⟨

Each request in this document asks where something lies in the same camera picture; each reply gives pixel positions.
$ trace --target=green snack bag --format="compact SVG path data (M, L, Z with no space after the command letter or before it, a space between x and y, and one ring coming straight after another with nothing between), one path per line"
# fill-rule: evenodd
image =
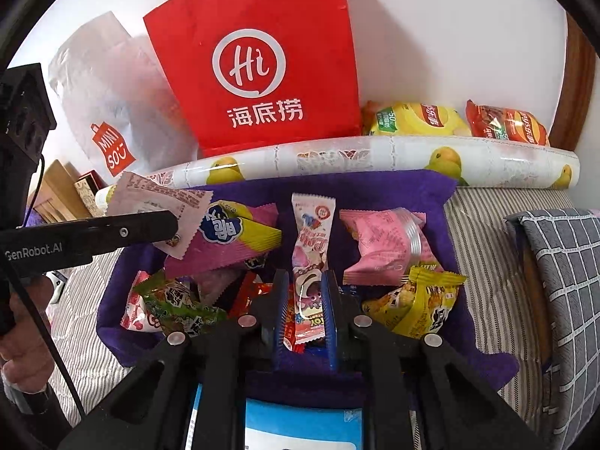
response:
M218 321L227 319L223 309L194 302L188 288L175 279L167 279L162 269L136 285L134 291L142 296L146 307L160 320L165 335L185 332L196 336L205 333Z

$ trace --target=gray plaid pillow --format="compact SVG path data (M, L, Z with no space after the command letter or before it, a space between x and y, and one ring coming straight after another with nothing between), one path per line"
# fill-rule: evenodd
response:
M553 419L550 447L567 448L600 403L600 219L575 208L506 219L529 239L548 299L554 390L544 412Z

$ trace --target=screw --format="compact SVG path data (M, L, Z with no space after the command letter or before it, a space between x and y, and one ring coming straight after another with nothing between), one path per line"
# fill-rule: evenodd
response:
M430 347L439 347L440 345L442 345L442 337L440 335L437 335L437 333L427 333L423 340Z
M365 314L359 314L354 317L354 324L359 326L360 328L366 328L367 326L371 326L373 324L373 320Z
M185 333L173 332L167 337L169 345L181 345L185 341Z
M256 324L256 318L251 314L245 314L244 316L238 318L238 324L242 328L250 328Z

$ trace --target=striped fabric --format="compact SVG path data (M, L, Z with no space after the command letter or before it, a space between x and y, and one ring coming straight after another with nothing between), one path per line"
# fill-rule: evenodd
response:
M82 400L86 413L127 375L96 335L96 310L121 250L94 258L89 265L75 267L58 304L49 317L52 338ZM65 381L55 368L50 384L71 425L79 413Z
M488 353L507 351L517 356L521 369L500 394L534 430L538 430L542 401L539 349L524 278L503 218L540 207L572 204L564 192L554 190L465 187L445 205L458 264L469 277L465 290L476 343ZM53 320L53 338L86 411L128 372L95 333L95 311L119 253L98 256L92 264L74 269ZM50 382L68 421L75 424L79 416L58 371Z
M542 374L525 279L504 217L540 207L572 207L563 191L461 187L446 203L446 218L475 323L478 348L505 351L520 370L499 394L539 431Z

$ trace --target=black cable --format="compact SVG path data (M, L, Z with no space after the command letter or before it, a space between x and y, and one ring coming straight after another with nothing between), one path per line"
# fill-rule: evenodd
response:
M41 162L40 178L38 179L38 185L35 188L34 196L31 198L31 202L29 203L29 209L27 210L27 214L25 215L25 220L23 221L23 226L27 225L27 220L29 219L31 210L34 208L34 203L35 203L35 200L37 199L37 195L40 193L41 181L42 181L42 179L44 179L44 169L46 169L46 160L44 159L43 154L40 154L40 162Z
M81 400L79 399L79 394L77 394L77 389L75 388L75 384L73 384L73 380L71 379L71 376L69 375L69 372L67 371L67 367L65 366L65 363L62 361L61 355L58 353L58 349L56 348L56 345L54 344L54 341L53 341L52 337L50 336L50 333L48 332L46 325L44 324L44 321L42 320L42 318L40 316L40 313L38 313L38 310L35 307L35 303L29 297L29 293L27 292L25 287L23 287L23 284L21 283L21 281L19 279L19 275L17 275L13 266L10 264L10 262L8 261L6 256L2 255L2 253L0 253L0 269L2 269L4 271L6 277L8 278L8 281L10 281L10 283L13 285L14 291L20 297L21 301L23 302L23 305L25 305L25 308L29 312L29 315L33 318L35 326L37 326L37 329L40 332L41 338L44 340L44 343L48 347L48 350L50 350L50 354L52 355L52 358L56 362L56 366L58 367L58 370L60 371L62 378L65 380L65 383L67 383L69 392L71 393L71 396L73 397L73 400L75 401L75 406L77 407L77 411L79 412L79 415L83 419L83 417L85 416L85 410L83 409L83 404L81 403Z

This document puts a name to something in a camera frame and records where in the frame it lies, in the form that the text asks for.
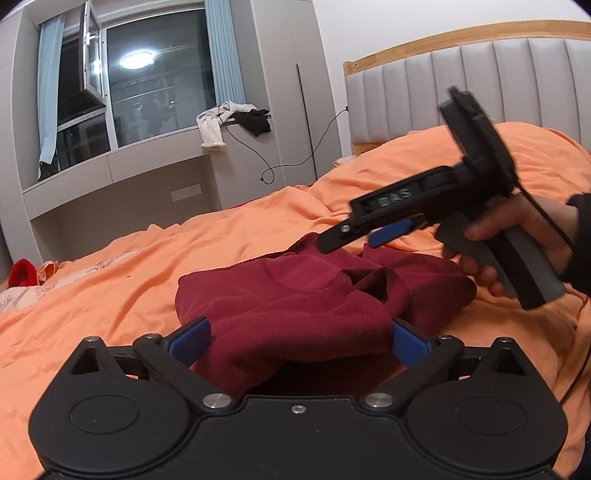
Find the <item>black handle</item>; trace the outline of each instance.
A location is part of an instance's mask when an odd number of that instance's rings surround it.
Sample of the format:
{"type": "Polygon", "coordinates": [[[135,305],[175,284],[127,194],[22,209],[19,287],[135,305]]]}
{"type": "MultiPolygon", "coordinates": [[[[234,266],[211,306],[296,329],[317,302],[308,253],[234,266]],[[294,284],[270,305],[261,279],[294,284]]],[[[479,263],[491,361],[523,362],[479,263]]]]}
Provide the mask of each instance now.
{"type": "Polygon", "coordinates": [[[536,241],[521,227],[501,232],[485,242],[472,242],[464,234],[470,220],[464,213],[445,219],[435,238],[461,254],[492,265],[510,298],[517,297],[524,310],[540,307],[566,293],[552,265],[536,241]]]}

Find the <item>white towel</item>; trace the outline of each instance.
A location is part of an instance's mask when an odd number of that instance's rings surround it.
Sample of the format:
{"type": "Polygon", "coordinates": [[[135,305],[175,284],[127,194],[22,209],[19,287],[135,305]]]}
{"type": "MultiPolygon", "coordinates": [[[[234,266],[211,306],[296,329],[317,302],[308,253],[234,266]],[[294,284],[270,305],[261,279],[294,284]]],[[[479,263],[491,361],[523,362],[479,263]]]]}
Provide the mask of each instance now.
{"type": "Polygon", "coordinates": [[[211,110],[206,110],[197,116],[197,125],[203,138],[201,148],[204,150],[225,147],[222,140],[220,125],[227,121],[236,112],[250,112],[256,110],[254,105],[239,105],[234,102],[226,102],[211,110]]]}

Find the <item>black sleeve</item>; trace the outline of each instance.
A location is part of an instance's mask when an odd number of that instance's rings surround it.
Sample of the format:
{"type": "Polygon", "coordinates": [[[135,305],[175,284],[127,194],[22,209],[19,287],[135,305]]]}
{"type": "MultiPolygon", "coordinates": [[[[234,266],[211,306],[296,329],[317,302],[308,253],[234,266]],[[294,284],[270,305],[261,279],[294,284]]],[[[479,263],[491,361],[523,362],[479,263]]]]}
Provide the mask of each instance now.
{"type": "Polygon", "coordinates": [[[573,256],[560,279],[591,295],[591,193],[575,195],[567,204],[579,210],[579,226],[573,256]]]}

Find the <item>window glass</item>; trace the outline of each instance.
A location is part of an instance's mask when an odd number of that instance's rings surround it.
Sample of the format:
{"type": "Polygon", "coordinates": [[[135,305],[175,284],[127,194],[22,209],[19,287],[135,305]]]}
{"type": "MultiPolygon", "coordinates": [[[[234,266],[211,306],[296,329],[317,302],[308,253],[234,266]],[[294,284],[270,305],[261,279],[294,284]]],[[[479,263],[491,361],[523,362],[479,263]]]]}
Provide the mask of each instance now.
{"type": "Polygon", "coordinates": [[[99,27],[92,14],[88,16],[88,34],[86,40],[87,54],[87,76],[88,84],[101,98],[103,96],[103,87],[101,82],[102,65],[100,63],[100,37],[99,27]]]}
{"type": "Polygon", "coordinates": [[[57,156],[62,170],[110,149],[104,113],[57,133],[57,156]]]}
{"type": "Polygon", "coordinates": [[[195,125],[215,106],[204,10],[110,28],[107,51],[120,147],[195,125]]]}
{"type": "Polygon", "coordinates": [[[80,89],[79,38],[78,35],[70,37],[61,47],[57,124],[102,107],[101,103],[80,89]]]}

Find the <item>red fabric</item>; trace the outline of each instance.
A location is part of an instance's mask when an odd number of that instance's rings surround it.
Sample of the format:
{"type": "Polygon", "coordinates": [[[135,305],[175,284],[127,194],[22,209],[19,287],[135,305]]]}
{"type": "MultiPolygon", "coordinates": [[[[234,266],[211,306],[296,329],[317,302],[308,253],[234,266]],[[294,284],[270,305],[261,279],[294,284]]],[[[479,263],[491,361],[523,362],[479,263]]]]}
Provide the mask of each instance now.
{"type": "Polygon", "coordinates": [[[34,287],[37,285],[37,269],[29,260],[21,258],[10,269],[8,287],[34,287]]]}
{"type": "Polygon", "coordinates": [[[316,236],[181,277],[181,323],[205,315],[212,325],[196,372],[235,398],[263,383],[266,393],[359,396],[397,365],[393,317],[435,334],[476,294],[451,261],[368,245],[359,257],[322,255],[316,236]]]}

⟩

*ABOUT THIS TASK*
Your answer should consist of copies of the lines above that include the string "data".

*SOLVED PROBLEM*
$ trace --target=green snack bag --format="compact SVG path data (M, L, Z with no space after the command letter or before it, a space between x and y, and one ring coming straight after another with nothing between), one path per line"
$ trace --target=gray plaid pillow --format="compact SVG path data (M, L, Z with no space after the command letter or before it, a space between x and y, and one ring coming straight after another with nothing between), one path per line"
$ trace --target=screw --format="compact SVG path data (M, L, Z with no space after the command letter or before it, a space between x and y, and one ring coming straight after another with nothing between), one path per line"
$ trace --target=striped fabric --format="compact SVG path data (M, L, Z with no space after the command letter or before it, a space between x and y, and one ring coming straight after another with nothing between), one path per line"
$ trace --target=black cable --format="compact SVG path data (M, L, Z with no space after the command letter or before it, a space between x and y, and one ring coming straight after another with nothing between), one path per line"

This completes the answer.